■ DESCRIPTION OF THE TASK: Every line below must be reproduced exactly. Copy them all.

[Records from a data collection]

------------------------------

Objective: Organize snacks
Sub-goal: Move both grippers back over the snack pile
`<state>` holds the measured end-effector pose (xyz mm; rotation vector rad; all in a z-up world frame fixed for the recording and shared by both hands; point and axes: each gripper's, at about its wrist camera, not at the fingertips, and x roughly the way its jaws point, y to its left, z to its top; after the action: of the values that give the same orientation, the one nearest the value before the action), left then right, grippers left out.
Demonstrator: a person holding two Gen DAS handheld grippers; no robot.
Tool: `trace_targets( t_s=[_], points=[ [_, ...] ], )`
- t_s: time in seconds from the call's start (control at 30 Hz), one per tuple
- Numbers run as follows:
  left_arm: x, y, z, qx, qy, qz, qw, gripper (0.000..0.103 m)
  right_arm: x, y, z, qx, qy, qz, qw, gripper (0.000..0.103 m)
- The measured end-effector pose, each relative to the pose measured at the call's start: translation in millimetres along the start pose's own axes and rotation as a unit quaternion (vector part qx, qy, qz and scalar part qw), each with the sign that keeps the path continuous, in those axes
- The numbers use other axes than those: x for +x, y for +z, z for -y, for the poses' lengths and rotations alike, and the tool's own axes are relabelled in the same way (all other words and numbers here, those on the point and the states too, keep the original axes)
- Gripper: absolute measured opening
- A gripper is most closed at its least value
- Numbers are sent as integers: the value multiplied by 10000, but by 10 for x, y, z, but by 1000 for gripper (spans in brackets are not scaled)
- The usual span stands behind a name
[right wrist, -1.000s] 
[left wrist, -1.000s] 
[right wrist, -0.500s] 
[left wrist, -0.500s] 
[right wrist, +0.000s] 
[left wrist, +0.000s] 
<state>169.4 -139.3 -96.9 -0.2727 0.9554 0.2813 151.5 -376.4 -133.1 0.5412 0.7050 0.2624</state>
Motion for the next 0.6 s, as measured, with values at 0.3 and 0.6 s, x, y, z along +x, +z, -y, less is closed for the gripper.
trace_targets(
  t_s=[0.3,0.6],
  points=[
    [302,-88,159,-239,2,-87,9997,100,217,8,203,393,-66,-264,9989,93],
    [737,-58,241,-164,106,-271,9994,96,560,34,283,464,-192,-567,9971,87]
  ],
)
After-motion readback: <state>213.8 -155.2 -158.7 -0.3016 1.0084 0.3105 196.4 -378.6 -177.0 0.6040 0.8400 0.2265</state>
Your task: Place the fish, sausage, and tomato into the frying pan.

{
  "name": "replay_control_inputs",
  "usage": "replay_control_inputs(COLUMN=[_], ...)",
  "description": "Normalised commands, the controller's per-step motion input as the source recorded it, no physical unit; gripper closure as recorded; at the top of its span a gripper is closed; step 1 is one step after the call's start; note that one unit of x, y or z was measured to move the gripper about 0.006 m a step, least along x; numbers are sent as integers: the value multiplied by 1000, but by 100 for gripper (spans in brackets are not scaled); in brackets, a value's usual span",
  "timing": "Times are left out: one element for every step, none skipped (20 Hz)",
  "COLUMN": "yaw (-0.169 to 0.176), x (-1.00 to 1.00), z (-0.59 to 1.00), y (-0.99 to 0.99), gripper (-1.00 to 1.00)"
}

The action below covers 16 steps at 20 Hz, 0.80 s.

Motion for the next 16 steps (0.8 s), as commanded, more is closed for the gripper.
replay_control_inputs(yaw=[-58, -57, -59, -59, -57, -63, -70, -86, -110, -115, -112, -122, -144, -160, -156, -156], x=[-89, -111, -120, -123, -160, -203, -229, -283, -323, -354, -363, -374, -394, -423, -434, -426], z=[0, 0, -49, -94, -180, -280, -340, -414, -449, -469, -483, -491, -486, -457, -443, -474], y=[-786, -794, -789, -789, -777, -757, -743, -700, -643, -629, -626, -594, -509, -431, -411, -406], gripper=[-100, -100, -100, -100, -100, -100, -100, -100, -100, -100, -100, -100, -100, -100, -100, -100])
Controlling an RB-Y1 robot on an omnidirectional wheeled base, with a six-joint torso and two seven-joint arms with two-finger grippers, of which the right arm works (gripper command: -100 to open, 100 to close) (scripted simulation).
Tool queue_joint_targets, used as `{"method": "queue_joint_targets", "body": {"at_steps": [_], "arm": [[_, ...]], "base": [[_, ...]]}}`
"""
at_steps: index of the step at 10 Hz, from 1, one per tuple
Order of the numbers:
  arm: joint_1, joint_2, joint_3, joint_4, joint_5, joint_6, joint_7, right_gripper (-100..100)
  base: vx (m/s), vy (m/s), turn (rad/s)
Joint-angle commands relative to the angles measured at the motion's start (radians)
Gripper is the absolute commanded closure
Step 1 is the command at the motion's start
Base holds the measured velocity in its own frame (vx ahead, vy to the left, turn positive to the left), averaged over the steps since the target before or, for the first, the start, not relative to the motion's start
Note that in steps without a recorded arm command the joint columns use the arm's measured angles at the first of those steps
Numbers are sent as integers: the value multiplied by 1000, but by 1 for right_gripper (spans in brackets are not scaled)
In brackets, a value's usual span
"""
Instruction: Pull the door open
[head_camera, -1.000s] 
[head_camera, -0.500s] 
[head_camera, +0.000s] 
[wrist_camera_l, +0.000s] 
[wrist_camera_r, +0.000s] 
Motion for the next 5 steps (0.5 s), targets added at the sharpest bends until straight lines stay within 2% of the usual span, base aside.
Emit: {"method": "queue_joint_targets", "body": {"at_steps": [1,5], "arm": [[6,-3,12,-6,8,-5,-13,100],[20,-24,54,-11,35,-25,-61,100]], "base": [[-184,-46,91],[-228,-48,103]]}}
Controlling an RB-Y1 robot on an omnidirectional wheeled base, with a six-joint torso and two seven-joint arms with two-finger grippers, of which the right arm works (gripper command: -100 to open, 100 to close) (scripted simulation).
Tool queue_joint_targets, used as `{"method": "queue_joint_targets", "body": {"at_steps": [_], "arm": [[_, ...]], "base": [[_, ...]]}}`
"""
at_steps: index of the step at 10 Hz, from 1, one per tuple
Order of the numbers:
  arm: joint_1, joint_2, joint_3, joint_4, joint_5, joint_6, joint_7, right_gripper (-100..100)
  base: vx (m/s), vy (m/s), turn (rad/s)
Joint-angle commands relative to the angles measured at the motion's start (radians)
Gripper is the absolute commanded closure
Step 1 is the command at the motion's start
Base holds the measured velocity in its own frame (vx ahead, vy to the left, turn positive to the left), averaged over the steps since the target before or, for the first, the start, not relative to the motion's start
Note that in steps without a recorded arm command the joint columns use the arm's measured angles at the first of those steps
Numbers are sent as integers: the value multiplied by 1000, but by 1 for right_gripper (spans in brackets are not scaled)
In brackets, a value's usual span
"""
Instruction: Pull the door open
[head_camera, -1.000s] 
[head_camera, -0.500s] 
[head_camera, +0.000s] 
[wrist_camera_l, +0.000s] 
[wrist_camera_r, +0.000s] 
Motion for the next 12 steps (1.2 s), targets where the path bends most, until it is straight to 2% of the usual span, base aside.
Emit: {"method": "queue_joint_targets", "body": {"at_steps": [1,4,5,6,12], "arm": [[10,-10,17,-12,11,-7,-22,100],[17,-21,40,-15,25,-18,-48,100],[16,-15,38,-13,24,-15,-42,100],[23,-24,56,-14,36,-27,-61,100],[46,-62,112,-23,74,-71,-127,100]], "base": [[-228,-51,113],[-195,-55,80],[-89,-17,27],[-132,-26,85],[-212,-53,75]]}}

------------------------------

■ ANSWER BOX:
Objective: Organize snacks
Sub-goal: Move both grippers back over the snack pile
`<state>` holds the measured end-effector pose (xyz mm; rotation vector rad; all in a z-up world frame fixed for the recording and shared by both hands; point and axes: each gripper's, at about its wrist camera, not at the fingertips, and x roughly the way its jaws point, y to its left, z to its top; after the action: of the values that give the same orientation, the one nearest the value before the action), left then right, grippers left out.
Demonstrator: a person holding two Gen DAS handheld grippers; no robot.
Tool: `trace_targets( t_s=[_], points=[ [_, ...] ], )`
- t_s: time in seconds from the call's start (control at 30 Hz), one per tuple
- Numbers run as follows:
  left_arm: x, y, z, qx, qy, qz, qw, gripper (0.000..0.103 m)
  right_arm: x, y, z, qx, qy, qz, qw, gripper (0.000..0.103 m)
- The measured end-effector pose, each relative to the pose measured at the call's start: translation in millimetres along the start pose's own axes and rotation as a unit quaternion (vector part qx, qy, qz and scalar part qw), each with the sign that keeps the path continuous, in those axes
- The numbers use other axes than those: x for +x, y for +z, z for -y, for the poses' lengths and rotations alike, and the tool's own axes are relabelled in the same way (all other words and numbers here, those on the point and the states too, keep the original axes)
- Gripper: absolute measured opening
- A gripper is most closed at its least value
- Numbers are sent as integers: the value multiplied by 10000, but by 10 for x, y, z, but by 1000 for gripper (spans in brackets are not scaled)
- The usual span stands behind a name
[right wrist, -1.000s] 
[left wrist, -1.000s] 
[right wrist, -0.500s] 
[left wrist, -0.500s] 
[right wrist, +0.000s] 
[left wrist, +0.000s] 
<state>169.4 -139.3 -96.9 -0.2727 0.9554 0.2813 151.5 -376.4 -133.1 0.5412 0.7050 0.2624</state>
Motion for the next 0.6 s, as measured, with values at 0.3 and 0.6 s, x, y, z along +x, +z, -y, less is closed for the gripper.
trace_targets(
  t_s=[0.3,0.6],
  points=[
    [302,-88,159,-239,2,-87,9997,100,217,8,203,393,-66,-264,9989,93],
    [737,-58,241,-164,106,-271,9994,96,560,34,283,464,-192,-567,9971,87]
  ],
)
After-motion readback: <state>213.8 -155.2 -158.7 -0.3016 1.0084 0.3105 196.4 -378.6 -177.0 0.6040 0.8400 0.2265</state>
Your task: Place the fish, sausage, and tomato into the frying pan.

{
  "name": "replay_control_inputs",
  "usage": "replay_control_inputs(COLUMN=[_], ...)",
  "description": "Normalised commands, the controller's per-step motion input as the source recorded it, no physical unit; gripper closure as recorded; at the top of its span a gripper is closed; step 1 is one step after the call's start; note that one unit of x, y or z was measured to move the gripper about 0.006 m a step, least along x; numbers are sent as integers: the value multiplied by 1000, but by 100 for gripper (spans in brackets are not scaled); in brackets, a value's usual span",
  "timing": "Times are left out: one element for every step, none skipped (20 Hz)",
  "COLUMN": "yaw (-0.169 to 0.176), x (-1.00 to 1.00), z (-0.59 to 1.00), y (-0.99 to 0.99), gripper (-1.00 to 1.00)"
}

The action below covers 16 steps at 20 Hz, 0.80 s.

Motion for the next 16 steps (0.8 s), as commanded, more is closed for the gripper.
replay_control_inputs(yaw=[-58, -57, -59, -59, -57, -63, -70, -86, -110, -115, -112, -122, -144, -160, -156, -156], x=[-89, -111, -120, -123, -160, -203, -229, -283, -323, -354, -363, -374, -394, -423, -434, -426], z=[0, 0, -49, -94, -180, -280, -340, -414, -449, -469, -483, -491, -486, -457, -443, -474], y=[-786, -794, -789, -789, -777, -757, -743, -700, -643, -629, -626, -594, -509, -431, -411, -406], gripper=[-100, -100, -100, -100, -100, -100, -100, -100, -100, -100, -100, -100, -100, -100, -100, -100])
Controlling an RB-Y1 robot on an omnidirectional wheeled base, with a six-joint torso and two seven-joint arms with two-finger grippers, of which the right arm works (gripper command: -100 to open, 100 to close) (scripted simulation).
Tool queue_joint_targets, used as `{"method": "queue_joint_targets", "body": {"at_steps": [_], "arm": [[_, ...]], "base": [[_, ...]]}}`
"""
at_steps: index of the step at 10 Hz, from 1, one per tuple
Order of the numbers:
  arm: joint_1, joint_2, joint_3, joint_4, joint_5, joint_6, joint_7, right_gripper (-100..100)
  base: vx (m/s), vy (m/s), turn (rad/s)
Joint-angle commands relative to the angles measured at the motion's start (radians)
Gripper is the absolute commanded closure
Step 1 is the command at the motion's start
Base holds the measured velocity in its own frame (vx ahead, vy to the left, turn positive to the left), averaged over the steps since the target before or, for the first, the start, not relative to the motion's start
Note that in steps without a recorded arm command the joint columns use the arm's measured angles at the first of those steps
Numbers are sent as integers: the value multiplied by 1000, but by 1 for right_gripper (spans in brackets are not scaled)
In brackets, a value's usual span
"""
Instruction: Pull the door open
[head_camera, -1.000s] 
[head_camera, -0.500s] 
[head_camera, +0.000s] 
[wrist_camera_l, +0.000s] 
[wrist_camera_r, +0.000s] 
Motion for the next 5 steps (0.5 s), targets added at the sharpest bends until straight lines stay within 2% of the usual span, base aside.
Emit: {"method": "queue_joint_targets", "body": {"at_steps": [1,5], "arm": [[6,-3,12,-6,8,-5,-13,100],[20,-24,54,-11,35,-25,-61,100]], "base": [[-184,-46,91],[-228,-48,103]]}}
Controlling an RB-Y1 robot on an omnidirectional wheeled base, with a six-joint torso and two seven-joint arms with two-finger grippers, of which the right arm works (gripper command: -100 to open, 100 to close) (scripted simulation).
Tool queue_joint_targets, used as `{"method": "queue_joint_targets", "body": {"at_steps": [_], "arm": [[_, ...]], "base": [[_, ...]]}}`
"""
at_steps: index of the step at 10 Hz, from 1, one per tuple
Order of the numbers:
  arm: joint_1, joint_2, joint_3, joint_4, joint_5, joint_6, joint_7, right_gripper (-100..100)
  base: vx (m/s), vy (m/s), turn (rad/s)
Joint-angle commands relative to the angles measured at the motion's start (radians)
Gripper is the absolute commanded closure
Step 1 is the command at the motion's start
Base holds the measured velocity in its own frame (vx ahead, vy to the left, turn positive to the left), averaged over the steps since the target before or, for the first, the start, not relative to the motion's start
Note that in steps without a recorded arm command the joint columns use the arm's measured angles at the first of those steps
Numbers are sent as integers: the value multiplied by 1000, but by 1 for right_gripper (spans in brackets are not scaled)
In brackets, a value's usual span
"""
Instruction: Pull the door open
[head_camera, -1.000s] 
[head_camera, -0.500s] 
[head_camera, +0.000s] 
[wrist_camera_l, +0.000s] 
[wrist_camera_r, +0.000s] 
Motion for the next 12 steps (1.2 s), targets where the path bends most, until it is straight to 2% of the usual span, base aside.
Emit: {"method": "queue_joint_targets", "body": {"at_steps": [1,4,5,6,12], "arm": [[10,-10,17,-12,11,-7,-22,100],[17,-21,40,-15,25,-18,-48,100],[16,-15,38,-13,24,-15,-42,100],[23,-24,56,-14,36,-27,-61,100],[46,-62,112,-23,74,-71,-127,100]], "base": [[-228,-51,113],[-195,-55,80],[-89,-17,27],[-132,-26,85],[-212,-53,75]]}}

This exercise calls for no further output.